--- START ---

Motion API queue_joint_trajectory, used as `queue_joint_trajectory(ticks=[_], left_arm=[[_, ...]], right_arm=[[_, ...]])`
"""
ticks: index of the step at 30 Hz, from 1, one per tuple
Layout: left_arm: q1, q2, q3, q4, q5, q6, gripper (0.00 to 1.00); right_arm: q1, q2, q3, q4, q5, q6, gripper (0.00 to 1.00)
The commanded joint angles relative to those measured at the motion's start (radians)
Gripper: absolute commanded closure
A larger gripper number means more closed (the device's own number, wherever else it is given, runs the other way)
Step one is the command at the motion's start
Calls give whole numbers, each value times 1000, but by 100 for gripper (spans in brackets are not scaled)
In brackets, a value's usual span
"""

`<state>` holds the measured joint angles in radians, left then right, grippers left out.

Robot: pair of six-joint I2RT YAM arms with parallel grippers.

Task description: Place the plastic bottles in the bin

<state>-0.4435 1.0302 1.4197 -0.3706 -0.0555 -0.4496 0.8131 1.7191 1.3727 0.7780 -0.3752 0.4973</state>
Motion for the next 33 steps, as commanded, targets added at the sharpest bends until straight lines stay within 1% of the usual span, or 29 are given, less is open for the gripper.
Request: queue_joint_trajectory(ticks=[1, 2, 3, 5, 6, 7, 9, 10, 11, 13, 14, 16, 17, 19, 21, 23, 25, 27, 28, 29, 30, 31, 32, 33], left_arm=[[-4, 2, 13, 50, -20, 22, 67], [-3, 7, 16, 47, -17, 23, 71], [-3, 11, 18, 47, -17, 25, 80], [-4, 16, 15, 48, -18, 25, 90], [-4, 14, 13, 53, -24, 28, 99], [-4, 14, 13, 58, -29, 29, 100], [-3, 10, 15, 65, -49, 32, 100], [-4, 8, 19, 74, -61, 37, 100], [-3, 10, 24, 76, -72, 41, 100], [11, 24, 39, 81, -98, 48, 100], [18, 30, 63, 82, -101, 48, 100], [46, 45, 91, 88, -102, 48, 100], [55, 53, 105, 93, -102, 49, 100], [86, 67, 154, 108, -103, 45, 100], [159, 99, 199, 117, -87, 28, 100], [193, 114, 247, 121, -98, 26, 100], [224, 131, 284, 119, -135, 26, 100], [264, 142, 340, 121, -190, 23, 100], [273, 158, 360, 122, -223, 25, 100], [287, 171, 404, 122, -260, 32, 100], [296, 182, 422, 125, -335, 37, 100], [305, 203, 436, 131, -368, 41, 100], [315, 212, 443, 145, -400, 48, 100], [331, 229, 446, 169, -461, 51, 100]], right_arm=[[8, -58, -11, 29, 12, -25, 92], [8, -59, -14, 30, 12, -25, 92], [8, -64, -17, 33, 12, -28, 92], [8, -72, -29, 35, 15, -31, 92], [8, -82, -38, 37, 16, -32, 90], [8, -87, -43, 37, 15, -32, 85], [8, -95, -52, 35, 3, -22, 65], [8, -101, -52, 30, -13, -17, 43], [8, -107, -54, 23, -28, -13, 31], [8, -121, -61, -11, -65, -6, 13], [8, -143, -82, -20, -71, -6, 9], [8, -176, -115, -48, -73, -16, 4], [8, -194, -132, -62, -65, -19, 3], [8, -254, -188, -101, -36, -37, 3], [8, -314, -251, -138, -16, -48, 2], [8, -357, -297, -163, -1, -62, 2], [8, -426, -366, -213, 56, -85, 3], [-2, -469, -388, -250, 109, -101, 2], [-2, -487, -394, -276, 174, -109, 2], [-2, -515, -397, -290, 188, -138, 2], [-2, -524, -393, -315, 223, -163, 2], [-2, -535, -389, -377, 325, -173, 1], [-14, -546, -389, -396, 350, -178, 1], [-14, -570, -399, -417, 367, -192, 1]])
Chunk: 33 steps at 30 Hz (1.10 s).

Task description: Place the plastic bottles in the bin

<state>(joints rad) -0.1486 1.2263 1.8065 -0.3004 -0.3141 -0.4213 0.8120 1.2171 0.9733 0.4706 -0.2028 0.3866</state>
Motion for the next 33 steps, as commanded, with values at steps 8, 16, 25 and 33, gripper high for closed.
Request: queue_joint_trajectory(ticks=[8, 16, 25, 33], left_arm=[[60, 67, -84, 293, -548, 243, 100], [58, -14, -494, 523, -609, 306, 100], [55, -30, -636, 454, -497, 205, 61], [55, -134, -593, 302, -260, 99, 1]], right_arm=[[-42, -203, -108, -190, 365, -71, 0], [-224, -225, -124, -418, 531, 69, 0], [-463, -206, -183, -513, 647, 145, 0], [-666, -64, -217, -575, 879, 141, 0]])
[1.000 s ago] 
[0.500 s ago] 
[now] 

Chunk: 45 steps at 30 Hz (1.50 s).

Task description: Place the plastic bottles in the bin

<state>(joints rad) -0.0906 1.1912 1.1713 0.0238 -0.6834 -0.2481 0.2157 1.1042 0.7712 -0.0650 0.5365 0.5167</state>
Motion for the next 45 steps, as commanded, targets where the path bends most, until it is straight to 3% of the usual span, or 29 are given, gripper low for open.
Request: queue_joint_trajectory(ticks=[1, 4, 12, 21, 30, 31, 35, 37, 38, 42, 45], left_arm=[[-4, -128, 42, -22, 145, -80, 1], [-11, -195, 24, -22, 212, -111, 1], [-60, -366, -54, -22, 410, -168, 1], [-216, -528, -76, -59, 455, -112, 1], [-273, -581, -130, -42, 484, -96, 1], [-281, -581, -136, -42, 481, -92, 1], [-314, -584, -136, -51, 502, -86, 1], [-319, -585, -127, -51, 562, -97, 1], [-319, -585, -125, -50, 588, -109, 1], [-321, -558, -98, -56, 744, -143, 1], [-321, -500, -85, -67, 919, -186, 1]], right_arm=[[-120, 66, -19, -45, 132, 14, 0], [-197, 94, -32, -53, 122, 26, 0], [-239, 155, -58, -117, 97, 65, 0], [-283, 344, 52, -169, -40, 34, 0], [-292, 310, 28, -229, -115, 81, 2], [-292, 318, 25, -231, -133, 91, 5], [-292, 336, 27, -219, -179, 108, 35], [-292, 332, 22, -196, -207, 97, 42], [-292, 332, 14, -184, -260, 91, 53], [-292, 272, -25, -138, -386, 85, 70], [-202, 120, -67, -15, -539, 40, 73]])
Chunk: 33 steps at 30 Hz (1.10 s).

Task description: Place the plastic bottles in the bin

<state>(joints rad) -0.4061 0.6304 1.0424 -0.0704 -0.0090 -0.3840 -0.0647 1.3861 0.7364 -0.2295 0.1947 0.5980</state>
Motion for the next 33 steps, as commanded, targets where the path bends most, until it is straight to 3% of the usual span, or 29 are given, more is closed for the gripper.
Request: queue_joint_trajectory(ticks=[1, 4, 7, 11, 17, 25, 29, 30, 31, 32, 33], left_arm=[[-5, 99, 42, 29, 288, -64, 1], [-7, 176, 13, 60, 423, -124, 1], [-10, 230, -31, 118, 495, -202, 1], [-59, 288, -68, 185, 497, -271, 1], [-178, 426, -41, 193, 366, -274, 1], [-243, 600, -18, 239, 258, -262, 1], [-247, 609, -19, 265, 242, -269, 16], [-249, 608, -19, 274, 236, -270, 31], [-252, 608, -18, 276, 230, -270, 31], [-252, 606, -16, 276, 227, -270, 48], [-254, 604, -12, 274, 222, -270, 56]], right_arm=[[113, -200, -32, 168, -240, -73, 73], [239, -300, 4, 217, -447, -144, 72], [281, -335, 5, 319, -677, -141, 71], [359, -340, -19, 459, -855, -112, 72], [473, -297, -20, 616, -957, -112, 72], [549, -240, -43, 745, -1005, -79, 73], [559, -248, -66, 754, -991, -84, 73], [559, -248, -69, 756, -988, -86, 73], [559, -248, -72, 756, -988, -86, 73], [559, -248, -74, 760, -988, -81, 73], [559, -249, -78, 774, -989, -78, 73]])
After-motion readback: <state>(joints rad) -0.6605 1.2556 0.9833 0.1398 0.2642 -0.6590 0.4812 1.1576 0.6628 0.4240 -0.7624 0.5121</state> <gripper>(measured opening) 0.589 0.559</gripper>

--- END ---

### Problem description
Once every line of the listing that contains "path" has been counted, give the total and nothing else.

### Worked solution
2